Is the temple open all day? No, several recent visitor accounts note a midday closure, roughly 12 PM to 3 PM. Time your visit for the morning or afternoon accordingly.
How does this temple relate to Manimahesh? They share an origin legend — local tradition holds that Manimahesh (Bharmour), Chandragupta Mahadev (Chamba town), and Chandrashekhar Mahadev (Saho) represent three brothers who each transformed into a Shivalinga at the place they eventually reached, after a sadhu’s failed attempt to catch all three of them bathing.
Is there an entry fee?
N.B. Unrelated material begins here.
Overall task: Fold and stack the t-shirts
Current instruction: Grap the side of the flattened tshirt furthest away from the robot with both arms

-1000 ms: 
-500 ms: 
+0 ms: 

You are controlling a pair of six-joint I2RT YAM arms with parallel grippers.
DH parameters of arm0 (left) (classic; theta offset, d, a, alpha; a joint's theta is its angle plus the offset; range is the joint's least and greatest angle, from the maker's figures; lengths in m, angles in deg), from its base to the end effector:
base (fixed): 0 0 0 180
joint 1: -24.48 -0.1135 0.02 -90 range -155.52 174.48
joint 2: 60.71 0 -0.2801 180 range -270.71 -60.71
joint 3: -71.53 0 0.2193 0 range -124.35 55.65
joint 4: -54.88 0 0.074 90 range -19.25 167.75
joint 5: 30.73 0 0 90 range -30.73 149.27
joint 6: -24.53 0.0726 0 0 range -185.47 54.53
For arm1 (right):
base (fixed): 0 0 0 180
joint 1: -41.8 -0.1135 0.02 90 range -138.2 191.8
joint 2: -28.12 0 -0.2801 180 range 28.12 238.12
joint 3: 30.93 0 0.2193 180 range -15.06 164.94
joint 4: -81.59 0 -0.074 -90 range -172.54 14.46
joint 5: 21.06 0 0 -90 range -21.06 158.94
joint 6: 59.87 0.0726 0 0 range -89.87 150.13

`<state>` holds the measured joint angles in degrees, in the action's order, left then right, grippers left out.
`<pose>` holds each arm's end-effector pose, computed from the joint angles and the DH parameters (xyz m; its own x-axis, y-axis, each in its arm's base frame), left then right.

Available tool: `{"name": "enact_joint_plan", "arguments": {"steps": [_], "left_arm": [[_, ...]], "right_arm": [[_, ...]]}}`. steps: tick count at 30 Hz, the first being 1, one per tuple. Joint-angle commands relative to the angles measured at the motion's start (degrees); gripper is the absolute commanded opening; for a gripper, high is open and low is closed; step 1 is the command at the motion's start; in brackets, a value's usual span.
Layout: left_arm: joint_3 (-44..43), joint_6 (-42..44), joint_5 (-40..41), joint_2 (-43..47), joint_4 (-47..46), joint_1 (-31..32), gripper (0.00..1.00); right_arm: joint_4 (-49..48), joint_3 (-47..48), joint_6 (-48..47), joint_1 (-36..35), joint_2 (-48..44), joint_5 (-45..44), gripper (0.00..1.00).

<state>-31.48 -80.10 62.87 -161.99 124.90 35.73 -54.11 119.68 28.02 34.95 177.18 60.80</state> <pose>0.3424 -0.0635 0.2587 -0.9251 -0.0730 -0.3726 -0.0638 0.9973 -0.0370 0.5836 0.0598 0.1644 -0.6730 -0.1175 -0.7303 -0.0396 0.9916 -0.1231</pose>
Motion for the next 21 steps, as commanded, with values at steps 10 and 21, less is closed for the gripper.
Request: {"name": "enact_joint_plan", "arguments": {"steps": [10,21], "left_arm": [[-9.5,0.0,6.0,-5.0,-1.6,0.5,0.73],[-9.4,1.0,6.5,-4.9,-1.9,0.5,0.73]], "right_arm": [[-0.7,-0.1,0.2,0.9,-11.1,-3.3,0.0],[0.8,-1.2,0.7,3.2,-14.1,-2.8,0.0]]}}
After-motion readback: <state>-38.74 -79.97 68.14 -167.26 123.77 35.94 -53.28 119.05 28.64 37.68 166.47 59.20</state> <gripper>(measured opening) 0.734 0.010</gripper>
No, it operates as a free, active community temple.
What’s the best time of year to combine a visit with the scenery? March to June for golden wheat fields, or September to November for lush green paddy — both are described by regular visitors as particularly beautiful backdrops to the temple itself.
A Last Word
There’s something quietly satisfying about a legend that resists a single tidy telling — three brothers, one sadhu’s failed grasp, and three separate temples now standing in three separate towns, each one insisting, in its own way, that it holds the true site of the transformation. Whether you take the story as literal myth or as an old, poetic way of explaining why three related Shiva shrines happen to sit scattered across the same district, standing on that quiet plateau above the Sal River, hills rising on three sides and a thousand years of devotion settled into the stone underfoot, it’s easy to believe you’re standing at the one that actually mattered most to the story — even knowing two other villages would tell you exactly the same thing about their own.
Fact-check notes: The earlier version of this content, published on the site under “Saho Village,” attributed a bell-like acoustic effect to the deity itself; multiple independent sources specifically describe this phenomenon as belonging to the stone-carved Nandi bull outside the temple, not the Shivalinga, and this has been corrected. It also named the temple’s founder as “King Saryaki” — the name documented on the inscription preserved in the Bhuri Singh Museum, and used consistently across independent sources, is Satyaki, son of Bagota; this has been corrected as well. This rewrite adds the temple’s fuller founding legend — the three vanishing children connecting Chandrashekhar Mahadev to Manimahesh and Chandragupta Mahadev — which was omitted from the earlier village-focused piece entirely. Verified GPS coordinates and current visitor-reported timings were pulled from live location data. No independent contact number exists for this temple, and none has been invented.